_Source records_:
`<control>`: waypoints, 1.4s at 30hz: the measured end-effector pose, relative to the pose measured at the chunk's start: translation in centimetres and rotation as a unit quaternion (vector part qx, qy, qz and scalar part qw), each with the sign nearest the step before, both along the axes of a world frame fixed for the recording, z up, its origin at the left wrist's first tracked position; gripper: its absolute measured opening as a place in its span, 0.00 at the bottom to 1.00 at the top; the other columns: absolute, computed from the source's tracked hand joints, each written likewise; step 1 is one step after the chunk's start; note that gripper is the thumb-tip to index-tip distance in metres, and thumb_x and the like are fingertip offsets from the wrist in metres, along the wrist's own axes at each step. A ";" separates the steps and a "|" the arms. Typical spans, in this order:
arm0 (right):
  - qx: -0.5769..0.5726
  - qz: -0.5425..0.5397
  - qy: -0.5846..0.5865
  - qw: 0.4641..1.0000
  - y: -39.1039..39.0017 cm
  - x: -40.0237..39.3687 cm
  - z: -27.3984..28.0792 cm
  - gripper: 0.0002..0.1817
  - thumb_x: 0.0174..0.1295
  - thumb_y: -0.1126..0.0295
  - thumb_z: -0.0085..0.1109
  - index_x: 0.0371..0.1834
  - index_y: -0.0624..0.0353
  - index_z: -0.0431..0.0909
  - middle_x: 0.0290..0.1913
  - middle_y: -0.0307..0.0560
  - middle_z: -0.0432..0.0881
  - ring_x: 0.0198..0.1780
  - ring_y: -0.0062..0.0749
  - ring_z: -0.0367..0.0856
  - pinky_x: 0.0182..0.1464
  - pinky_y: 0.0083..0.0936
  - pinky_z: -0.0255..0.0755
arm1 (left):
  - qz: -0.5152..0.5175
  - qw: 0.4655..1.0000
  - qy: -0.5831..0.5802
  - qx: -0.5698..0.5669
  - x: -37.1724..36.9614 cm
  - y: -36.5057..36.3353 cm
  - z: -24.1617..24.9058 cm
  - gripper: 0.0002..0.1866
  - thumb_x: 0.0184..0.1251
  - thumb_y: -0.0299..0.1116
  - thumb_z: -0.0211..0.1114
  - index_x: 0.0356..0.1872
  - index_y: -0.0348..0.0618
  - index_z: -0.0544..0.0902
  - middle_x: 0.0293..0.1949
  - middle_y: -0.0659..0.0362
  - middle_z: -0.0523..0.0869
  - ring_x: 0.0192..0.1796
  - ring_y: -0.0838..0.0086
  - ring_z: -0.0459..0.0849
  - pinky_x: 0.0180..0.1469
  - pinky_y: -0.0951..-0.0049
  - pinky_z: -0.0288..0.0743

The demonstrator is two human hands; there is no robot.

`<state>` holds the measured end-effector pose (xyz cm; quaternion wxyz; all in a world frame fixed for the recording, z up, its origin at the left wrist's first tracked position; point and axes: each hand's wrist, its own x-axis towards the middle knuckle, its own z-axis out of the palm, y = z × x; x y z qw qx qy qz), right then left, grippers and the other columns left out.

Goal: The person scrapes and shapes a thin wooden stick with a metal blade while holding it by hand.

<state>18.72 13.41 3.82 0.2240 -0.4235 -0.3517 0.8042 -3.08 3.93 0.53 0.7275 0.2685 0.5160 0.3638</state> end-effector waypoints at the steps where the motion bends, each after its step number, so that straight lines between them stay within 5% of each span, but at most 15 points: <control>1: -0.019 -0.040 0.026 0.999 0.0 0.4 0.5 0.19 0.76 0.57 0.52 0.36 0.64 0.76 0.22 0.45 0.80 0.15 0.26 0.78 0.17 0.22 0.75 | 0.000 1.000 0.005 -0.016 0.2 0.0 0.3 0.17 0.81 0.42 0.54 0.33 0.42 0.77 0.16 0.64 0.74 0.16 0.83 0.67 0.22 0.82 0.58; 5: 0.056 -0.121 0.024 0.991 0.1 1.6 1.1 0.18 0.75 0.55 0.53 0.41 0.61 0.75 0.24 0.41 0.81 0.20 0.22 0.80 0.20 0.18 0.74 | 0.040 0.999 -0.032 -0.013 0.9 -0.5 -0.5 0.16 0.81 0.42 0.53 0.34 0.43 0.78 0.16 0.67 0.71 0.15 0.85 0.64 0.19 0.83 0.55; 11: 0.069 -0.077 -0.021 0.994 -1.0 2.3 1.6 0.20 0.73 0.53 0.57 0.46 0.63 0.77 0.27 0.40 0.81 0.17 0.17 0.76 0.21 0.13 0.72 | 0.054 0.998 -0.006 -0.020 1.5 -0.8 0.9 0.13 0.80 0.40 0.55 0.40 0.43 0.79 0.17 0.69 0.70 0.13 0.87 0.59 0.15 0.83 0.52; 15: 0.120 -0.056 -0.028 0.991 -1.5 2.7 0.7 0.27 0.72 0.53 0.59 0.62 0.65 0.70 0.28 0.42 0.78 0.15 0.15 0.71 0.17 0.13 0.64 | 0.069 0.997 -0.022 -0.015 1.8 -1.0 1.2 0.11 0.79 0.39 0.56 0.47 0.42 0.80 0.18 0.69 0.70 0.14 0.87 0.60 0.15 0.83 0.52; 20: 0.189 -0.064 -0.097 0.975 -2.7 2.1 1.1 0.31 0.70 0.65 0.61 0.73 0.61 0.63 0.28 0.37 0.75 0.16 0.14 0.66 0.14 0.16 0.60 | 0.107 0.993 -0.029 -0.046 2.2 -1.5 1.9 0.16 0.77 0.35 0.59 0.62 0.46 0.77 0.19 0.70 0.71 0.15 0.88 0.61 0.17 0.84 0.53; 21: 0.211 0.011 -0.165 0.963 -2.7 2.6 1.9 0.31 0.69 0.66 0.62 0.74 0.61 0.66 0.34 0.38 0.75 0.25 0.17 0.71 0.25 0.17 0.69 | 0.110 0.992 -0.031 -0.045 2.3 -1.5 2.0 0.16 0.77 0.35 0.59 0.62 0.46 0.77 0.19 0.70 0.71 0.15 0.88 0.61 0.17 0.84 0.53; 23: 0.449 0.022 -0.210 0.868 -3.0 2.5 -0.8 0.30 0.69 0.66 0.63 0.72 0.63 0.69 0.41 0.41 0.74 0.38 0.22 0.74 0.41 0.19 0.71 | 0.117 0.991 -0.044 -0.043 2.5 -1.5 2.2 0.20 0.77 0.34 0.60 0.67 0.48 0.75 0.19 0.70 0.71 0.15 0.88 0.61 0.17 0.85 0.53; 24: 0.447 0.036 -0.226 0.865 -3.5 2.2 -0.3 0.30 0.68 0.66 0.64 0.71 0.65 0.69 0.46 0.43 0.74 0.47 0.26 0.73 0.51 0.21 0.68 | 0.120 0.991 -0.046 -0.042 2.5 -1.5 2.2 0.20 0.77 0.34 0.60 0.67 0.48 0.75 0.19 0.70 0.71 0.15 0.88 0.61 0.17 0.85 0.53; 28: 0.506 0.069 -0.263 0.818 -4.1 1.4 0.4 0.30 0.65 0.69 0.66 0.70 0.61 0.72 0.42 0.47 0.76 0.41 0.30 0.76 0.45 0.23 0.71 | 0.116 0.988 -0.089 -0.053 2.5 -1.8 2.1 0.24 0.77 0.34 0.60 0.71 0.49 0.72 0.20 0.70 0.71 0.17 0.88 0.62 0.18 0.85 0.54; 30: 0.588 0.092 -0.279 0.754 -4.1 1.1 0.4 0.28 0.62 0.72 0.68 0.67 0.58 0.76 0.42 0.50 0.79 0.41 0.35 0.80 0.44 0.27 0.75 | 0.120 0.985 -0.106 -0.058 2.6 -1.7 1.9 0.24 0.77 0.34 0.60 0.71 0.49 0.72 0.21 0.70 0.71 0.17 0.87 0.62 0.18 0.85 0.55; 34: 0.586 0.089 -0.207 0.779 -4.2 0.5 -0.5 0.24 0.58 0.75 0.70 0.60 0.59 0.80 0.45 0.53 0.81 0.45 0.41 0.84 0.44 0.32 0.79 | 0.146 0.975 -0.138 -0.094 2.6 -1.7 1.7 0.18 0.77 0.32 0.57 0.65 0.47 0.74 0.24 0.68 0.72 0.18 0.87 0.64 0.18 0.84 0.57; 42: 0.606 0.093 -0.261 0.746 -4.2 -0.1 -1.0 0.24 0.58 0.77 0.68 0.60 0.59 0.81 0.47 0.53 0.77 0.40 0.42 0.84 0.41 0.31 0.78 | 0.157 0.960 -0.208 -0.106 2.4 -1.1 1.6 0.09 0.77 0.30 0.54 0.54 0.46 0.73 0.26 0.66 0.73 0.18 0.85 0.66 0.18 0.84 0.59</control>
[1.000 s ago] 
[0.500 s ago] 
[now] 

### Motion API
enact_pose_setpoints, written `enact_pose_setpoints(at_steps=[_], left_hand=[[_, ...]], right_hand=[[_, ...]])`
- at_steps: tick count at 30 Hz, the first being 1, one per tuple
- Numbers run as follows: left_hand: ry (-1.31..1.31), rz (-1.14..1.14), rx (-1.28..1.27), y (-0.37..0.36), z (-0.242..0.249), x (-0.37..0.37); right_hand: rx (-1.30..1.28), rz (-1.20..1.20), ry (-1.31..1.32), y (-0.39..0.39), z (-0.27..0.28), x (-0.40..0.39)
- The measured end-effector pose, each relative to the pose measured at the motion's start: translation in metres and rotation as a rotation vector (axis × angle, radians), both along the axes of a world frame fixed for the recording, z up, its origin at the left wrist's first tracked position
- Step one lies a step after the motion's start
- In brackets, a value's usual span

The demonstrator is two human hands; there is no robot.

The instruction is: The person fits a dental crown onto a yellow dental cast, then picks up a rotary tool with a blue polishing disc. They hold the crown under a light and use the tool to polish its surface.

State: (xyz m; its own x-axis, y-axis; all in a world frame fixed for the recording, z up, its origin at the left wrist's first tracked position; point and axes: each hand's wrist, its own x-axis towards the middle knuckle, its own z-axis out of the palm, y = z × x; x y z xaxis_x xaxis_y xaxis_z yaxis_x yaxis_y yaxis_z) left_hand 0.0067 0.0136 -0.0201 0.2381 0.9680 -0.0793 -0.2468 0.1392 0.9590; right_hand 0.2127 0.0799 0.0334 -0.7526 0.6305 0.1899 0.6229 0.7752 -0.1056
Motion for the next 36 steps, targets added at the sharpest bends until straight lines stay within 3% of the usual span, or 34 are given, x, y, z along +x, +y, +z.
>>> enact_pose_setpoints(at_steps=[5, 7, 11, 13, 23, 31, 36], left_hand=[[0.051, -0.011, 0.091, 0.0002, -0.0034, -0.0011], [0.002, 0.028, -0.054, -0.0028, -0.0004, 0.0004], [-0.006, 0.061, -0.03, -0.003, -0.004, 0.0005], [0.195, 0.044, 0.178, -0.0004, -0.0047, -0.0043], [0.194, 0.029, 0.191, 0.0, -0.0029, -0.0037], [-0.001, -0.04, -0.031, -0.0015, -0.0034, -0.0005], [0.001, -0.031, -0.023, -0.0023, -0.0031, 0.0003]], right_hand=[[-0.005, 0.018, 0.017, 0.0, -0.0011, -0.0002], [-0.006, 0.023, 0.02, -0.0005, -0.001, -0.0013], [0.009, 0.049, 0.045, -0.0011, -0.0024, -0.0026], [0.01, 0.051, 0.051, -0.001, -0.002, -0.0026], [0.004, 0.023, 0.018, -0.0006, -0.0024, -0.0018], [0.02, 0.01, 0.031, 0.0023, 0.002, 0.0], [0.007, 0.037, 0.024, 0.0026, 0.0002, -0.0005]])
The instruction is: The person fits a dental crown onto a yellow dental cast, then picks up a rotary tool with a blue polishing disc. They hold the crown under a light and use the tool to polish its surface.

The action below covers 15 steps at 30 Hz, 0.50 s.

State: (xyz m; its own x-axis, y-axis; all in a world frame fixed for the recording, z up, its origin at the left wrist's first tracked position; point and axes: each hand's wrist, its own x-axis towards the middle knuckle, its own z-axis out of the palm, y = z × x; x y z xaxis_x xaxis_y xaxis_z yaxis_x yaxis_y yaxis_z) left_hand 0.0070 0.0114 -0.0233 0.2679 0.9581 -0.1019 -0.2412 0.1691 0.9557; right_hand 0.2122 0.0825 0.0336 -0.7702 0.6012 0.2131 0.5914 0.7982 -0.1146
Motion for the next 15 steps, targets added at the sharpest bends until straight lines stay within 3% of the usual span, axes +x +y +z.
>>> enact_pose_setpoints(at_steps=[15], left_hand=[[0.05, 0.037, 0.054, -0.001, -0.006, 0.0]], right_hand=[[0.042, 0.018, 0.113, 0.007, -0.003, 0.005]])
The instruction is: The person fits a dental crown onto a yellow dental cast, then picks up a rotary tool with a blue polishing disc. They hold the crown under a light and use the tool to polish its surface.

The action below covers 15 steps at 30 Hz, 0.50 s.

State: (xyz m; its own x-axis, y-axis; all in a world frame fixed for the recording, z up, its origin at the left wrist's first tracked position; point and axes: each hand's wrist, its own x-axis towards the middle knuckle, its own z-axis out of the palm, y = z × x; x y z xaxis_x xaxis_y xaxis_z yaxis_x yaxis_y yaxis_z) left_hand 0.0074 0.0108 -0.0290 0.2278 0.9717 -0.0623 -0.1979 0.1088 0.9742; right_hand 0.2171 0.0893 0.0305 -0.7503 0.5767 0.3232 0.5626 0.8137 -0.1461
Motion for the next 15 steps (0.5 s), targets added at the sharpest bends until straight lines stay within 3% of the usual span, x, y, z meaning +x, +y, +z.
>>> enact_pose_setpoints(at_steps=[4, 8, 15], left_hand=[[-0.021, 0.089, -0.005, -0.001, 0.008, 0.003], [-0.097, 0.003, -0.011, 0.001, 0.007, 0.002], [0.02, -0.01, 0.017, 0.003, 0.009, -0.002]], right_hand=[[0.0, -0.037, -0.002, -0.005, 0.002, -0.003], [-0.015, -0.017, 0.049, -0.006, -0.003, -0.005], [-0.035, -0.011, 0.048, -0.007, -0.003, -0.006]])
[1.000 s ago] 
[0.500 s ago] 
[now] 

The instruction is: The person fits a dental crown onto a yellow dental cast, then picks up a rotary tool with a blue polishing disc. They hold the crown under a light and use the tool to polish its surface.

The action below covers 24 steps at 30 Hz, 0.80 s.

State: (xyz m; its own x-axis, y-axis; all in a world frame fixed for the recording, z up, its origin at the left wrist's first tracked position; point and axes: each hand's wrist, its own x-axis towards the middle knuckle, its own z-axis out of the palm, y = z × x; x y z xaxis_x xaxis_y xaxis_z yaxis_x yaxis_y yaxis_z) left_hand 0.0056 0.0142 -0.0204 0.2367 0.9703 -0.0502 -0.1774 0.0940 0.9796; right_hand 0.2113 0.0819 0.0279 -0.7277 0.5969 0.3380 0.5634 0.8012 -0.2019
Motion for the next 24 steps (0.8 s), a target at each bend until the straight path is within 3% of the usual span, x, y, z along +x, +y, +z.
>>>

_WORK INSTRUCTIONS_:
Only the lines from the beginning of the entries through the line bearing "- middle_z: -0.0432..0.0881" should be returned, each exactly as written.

_RESPONSE_:
`<control>`: waypoints, 1.4s at 30hz: the measured end-effector pose, relative to the pose measured at the chunk's start: translation in centimetres and rotation as a unit quaternion (vector part qx, qy, qz and scalar part qw), each with the sign nearest the step before, both along the axes of a world frame fixed for the recording, z up, its origin at the left wrist's first tracked position; gripper: its absolute measured opening as a place in its span, 0.00 at the bottom to 1.00 at the top; the other columns: absolute, computed from the source's tracked hand joints, each written likewise; step 1 is one step after the chunk's start; note that gripper is the thumb-tip to index-tip distance in metres, and thumb_x and the like are fingertip offsets from the wrist in metres, along the wrist's own axes at each step. A ";" separates the steps and a "|" the arms. Typical spans, in this order:
arm0 (right):
  - qx: -0.5769..0.5726
  - qz: -0.5425..0.5397
  - qy: -0.5846..0.5865
  - qw: 0.4641..1.0000
  - y: -39.1039..39.0017 cm
  - x: -40.0237..39.3687 cm
  - z: -27.3984..28.0792 cm
  - gripper: 0.0002..0.1817
  - thumb_x: 0.0174..0.1295
  - thumb_y: -0.1126..0.0295
  - thumb_z: -0.0085..0.1109
  - index_x: 0.0371..0.1834
  - index_y: -0.0624..0.0353
  - index_z: -0.0431..0.0909
  - middle_x: 0.0290..0.1913
  - middle_y: -0.0307..0.0560
  - middle_z: -0.0432..0.0881

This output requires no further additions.